Efficient Degradation-agnostic Image Restoration via Channel-Wise Functional Decomposition and Manifold Regularization¶

Conference: ICLR 2026
Paper: OpenReview: jDMAvoLsVj
Code: https://github.com/Amazingren/MIRAGE (Available)
Area: Image Restoration / All-in-One Restoration
Keywords: Degradation-agnostic restoration, channel-wise functional decomposition, SPD manifold contrastive learning, mixed degradation, efficient model design

TL;DR¶

MIRAGE achieves higher accuracy and lower computational overhead in all-in-one image restoration by "splitting attention features by channel into three branches (CNN/Attention/MLP) for specialized tasks + aligning shallow and deep features via contrastive learning in the SPD covariance space."

Background & Motivation¶

Background: The goal of degradation-agnostic image restoration (IR) is to handle multiple types of degradation (denoising, deraining, dehazing, deblurring, low-light enhancement, etc.) within a single model. Recent mainstream approaches are divided into two categories: those relying on prompt/multimodal/large model enhancements for strong generalization at high costs, and those utilizing lightweight architectures that offer speed but suffer from performance drops in multi-degradation scenarios.

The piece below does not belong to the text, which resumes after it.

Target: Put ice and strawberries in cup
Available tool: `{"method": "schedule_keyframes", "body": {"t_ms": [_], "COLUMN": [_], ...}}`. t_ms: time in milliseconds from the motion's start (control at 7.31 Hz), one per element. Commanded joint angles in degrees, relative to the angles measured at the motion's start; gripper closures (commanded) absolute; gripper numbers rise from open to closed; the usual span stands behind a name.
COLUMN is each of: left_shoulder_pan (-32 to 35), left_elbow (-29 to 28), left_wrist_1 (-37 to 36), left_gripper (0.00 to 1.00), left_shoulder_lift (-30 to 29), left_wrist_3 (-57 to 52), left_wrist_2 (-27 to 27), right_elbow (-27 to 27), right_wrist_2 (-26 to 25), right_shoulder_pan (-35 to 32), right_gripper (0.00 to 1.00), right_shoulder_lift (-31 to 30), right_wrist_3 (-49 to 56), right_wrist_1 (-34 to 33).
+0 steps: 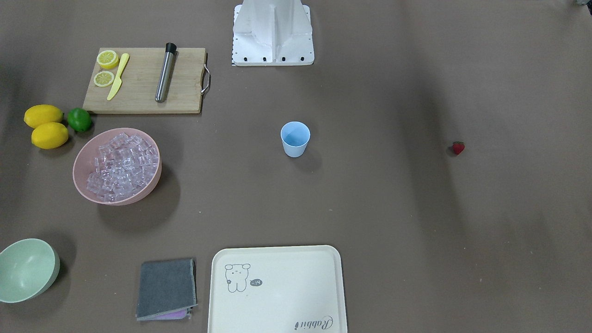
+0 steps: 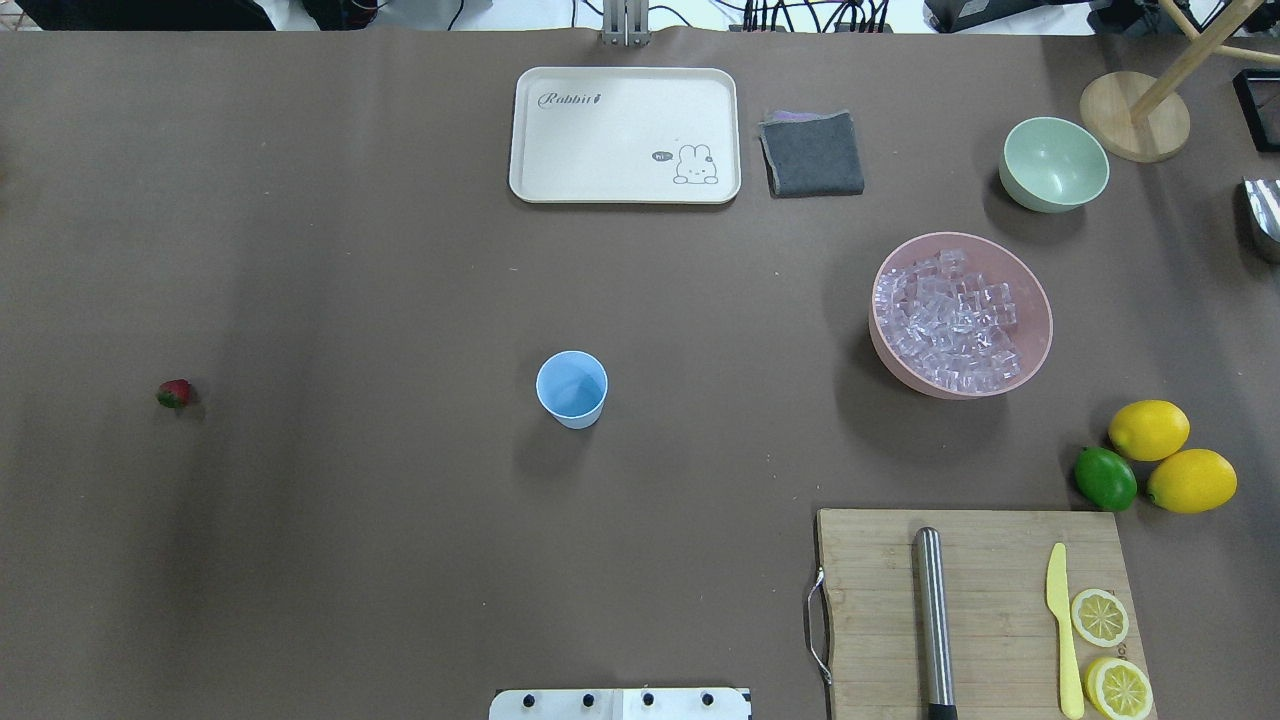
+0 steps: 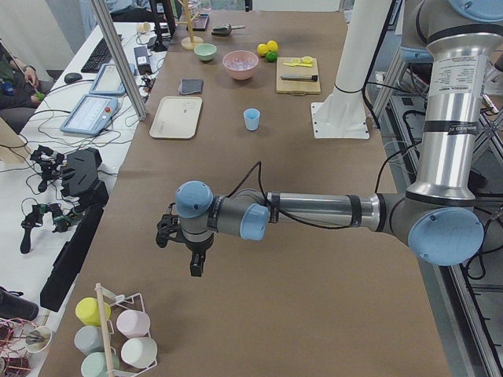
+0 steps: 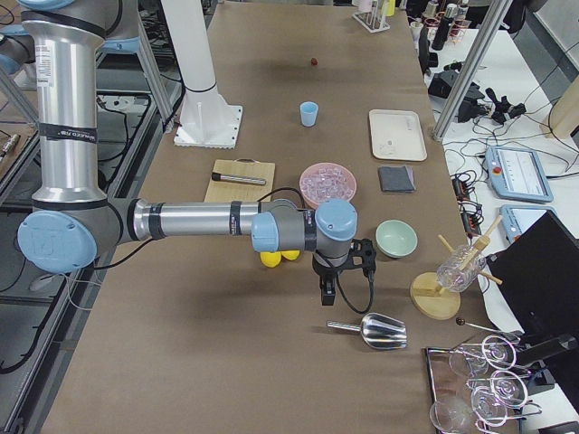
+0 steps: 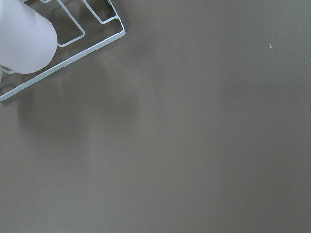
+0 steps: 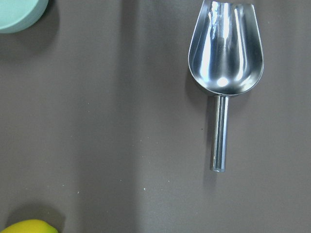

Limitations of Prior Work: The primary difficulty for a unified model is that "a single set of parameters must simultaneously satisfy the representation requirements of different degradations." Additive degradations (noise, rain) require more local texture modeling, multiplicative degradations (haze, low-light) depend more on global context, and convolutional degradations (blur) require cross-scale structural reasoning. Many methods either scale the network size or add complexity through extra modules, resulting in high parameter counts, memory usage, and FLOPs.

Key Challenge: Prior works often treat "Transformer channel redundancy" as a candidate for pruning rather than systematically redistributing these redundant capabilities into "functionally distinct subspaces." Consequently, models either waste capacity or lack expressive power under complex degradations.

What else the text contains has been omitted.